WHAT IS BEING ASKED
Two lines below mark the span: the one containing "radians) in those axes" and the one containing "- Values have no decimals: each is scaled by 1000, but". Set down both, plus every line between, exactly as they stand, and nothing else.

Data items
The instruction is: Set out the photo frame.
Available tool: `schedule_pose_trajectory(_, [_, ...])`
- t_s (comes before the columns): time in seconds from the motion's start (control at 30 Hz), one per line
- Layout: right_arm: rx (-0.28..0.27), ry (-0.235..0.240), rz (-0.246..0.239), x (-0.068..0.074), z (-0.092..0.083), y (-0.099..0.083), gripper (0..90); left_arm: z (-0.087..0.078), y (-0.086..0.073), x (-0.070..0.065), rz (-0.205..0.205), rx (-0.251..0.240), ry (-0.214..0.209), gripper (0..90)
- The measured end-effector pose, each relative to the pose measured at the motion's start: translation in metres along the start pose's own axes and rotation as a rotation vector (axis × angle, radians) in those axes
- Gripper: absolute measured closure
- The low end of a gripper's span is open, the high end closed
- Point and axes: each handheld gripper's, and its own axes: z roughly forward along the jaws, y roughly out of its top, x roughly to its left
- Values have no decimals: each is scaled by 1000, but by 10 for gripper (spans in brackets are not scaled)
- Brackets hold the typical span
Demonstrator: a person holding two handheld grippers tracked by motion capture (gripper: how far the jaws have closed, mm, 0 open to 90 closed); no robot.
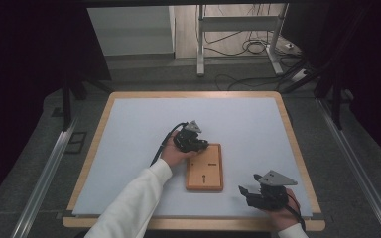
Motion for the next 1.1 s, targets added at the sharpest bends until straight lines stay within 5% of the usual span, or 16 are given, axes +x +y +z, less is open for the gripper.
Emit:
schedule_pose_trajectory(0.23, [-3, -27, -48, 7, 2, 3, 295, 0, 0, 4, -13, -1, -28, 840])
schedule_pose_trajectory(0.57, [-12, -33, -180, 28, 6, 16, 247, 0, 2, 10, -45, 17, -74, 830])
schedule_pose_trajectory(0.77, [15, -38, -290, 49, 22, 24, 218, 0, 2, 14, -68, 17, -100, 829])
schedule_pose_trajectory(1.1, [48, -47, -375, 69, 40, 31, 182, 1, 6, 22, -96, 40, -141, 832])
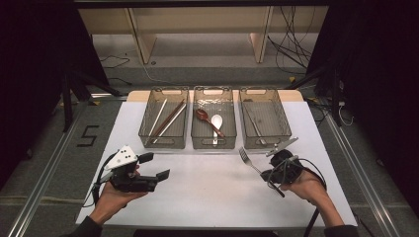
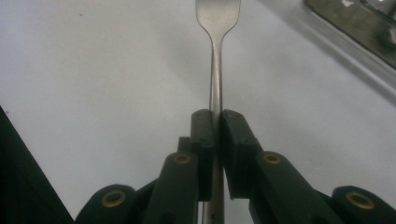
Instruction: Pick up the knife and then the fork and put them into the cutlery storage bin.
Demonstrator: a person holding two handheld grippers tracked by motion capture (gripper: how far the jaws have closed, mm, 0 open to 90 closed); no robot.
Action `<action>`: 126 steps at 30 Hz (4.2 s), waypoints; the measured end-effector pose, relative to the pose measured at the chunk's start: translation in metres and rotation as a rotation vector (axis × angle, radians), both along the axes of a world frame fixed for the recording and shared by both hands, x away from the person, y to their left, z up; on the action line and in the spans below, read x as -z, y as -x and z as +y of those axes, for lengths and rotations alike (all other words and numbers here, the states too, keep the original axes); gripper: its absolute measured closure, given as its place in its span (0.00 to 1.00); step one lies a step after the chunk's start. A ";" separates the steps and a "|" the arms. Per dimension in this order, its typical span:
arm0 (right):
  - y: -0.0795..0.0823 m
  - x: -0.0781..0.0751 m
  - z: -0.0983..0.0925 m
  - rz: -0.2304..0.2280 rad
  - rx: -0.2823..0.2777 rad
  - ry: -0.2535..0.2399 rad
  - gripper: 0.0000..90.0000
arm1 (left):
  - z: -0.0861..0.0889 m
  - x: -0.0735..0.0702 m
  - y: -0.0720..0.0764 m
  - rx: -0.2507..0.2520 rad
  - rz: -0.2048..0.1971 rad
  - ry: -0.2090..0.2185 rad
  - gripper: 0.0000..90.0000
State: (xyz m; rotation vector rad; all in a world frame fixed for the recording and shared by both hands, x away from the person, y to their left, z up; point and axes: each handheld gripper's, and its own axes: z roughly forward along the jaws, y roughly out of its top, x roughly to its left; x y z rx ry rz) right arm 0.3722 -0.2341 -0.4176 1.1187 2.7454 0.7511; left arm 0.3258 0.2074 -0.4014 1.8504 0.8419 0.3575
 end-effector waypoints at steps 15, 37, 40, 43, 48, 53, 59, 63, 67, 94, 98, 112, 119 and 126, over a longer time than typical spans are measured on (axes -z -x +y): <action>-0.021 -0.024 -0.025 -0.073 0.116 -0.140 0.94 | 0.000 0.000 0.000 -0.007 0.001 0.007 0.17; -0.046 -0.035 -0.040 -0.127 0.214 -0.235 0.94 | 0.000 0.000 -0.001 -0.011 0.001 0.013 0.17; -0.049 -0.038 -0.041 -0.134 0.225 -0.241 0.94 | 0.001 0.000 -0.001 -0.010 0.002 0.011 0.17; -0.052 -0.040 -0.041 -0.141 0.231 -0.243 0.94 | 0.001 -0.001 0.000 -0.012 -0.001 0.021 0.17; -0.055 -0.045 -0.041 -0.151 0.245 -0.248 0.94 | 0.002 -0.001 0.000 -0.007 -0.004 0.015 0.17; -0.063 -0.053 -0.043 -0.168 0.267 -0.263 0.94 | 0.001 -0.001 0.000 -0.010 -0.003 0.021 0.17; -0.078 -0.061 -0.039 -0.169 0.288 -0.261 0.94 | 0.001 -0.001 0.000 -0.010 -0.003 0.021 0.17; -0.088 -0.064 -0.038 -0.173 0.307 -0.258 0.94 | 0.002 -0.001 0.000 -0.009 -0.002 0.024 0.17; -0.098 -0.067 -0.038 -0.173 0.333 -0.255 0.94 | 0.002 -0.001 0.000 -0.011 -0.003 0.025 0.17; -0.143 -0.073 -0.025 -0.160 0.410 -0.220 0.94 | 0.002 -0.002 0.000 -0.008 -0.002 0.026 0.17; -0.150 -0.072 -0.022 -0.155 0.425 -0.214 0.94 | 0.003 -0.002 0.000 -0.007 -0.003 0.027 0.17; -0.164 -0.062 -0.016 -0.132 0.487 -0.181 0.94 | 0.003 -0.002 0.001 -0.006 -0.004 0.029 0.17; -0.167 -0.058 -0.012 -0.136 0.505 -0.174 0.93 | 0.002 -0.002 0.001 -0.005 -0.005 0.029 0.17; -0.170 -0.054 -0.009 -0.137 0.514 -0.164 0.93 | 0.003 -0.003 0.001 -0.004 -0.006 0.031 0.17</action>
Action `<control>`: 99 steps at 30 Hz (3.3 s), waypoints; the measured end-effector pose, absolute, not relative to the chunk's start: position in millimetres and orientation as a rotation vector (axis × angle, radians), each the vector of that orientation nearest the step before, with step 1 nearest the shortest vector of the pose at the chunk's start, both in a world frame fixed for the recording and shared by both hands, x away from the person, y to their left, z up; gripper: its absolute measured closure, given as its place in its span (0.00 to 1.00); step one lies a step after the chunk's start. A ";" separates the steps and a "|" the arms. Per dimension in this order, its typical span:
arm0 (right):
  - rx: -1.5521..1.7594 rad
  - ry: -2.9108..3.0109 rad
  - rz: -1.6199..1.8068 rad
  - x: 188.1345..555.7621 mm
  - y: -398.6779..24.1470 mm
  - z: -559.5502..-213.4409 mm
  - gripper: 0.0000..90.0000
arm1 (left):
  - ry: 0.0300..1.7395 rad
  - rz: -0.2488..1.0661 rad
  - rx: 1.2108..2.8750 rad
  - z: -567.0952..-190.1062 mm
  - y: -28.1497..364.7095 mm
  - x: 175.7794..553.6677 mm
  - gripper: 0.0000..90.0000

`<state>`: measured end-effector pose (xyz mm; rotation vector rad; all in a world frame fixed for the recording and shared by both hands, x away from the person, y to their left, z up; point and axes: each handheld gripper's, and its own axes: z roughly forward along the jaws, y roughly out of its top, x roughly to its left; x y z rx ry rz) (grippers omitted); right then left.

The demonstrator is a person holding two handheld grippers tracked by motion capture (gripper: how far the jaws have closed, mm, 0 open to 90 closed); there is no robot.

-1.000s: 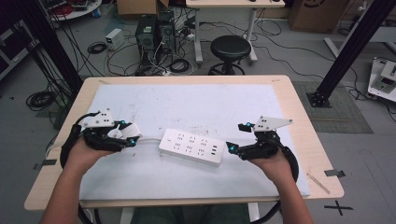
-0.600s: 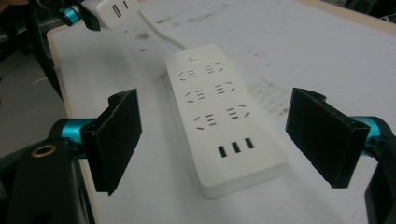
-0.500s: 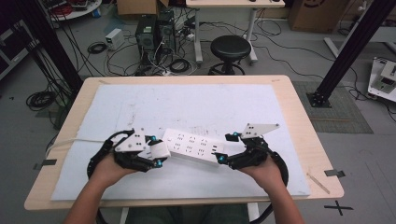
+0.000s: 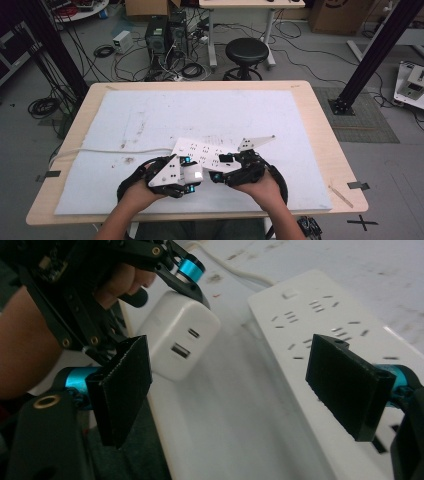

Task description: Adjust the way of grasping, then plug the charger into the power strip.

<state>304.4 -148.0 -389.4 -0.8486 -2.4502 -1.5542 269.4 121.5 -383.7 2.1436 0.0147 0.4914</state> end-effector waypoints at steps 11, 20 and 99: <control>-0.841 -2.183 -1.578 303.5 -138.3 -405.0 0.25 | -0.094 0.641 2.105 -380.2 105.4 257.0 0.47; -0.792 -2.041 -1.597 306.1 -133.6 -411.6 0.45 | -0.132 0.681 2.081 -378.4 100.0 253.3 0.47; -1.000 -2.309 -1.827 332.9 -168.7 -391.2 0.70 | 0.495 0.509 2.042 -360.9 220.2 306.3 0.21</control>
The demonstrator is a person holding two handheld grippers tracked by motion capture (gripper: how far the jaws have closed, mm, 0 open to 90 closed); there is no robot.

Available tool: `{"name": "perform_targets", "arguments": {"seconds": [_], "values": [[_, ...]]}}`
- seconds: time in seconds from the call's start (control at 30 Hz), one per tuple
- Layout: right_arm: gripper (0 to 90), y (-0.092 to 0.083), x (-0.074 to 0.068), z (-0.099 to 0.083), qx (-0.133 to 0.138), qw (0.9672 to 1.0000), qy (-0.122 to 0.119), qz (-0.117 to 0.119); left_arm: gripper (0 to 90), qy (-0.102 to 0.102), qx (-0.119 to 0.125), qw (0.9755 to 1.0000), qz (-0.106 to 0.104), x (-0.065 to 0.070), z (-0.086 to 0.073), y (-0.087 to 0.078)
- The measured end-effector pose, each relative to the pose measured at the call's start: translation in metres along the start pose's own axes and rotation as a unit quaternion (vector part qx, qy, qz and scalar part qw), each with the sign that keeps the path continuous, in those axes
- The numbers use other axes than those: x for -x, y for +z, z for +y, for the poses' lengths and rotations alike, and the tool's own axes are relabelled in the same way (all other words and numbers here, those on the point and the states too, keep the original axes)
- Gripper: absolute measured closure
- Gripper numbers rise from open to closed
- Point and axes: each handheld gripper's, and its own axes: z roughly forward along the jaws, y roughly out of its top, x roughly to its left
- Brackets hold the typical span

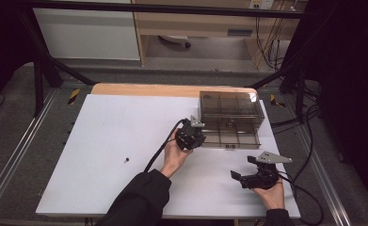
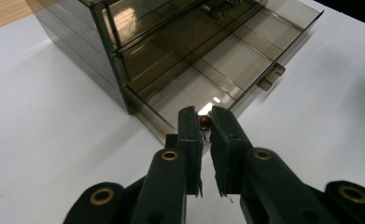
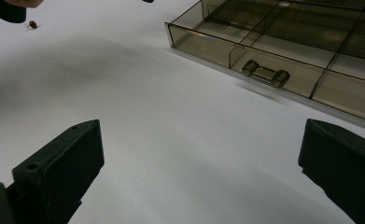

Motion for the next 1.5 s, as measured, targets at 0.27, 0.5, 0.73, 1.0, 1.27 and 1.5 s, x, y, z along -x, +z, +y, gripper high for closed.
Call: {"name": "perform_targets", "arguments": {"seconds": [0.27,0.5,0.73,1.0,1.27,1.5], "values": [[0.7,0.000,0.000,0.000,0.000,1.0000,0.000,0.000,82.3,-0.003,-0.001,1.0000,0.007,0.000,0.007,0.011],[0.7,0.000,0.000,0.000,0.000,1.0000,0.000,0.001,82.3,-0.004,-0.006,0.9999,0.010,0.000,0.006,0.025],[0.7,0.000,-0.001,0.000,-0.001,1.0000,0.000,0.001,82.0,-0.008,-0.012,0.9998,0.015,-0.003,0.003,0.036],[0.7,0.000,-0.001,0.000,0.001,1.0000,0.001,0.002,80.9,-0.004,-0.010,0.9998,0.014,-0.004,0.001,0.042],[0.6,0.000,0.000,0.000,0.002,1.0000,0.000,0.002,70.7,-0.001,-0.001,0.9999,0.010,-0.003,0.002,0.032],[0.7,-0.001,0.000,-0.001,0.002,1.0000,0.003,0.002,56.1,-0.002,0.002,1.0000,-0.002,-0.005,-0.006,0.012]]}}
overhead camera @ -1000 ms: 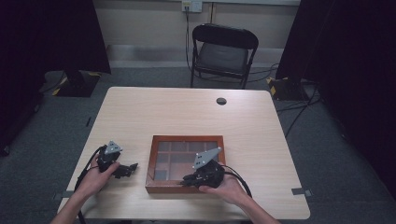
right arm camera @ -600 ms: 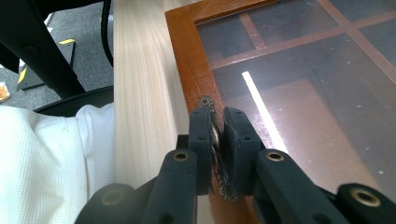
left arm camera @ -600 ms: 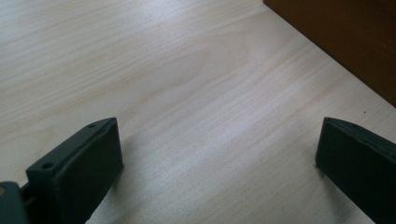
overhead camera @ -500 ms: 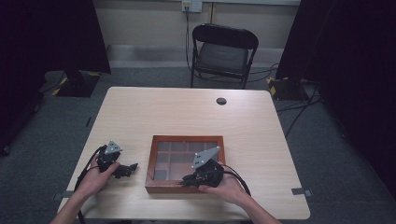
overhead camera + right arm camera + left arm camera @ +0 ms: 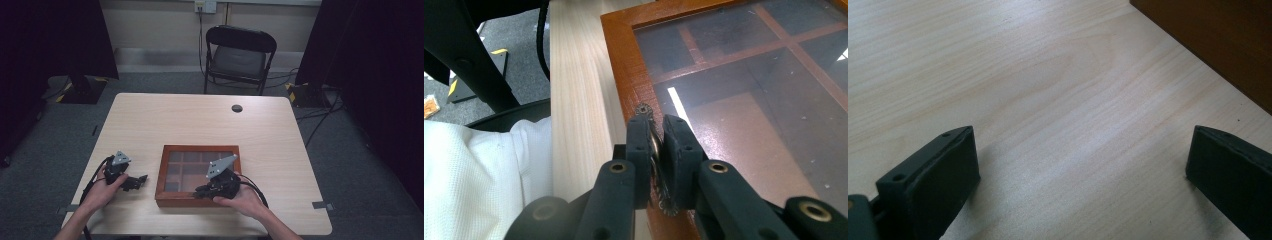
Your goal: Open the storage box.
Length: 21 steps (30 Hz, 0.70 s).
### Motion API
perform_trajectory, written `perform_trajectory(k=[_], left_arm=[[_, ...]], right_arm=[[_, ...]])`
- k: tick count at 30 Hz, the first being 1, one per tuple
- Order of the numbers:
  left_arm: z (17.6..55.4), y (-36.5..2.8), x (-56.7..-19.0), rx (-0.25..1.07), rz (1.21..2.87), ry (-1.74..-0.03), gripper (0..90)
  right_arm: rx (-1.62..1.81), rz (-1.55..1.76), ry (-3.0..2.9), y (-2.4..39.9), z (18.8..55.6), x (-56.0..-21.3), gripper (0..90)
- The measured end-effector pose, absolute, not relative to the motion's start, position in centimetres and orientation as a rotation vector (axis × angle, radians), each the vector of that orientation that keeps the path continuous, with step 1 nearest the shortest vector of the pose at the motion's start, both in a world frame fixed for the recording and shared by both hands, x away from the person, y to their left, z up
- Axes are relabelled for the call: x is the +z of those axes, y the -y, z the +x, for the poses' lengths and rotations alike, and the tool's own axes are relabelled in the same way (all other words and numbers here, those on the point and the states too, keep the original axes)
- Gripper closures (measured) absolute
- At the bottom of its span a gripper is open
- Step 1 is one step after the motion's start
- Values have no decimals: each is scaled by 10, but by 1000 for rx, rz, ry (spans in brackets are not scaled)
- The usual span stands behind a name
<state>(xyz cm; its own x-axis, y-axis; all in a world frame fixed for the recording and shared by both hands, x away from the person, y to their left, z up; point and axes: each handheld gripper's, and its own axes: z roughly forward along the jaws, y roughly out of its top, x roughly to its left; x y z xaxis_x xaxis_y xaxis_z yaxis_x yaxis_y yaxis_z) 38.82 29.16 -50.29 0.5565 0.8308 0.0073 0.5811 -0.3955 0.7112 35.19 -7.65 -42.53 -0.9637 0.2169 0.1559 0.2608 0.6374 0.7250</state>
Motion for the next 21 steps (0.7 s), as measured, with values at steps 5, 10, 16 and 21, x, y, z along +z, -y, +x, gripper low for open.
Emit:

ANSWER TO THE EXERCISE
- The measured end-effector pose, each relative to the pose measured at the motion's start: translation in metres along the start pose's own axes and rotation as a rotation vector (axis × angle, radians) in those axes
- Gripper: absolute measured closure
- The low end of a gripper's span is open, the high end closed
- Point and axes: each handheld gripper's, and its own axes: z roughly forward along the jaws, y roughly out of its top, x roughly to its left
- Values have no decimals: each is scaled by 1000, but by 10 for gripper (spans in brackets are not scaled)

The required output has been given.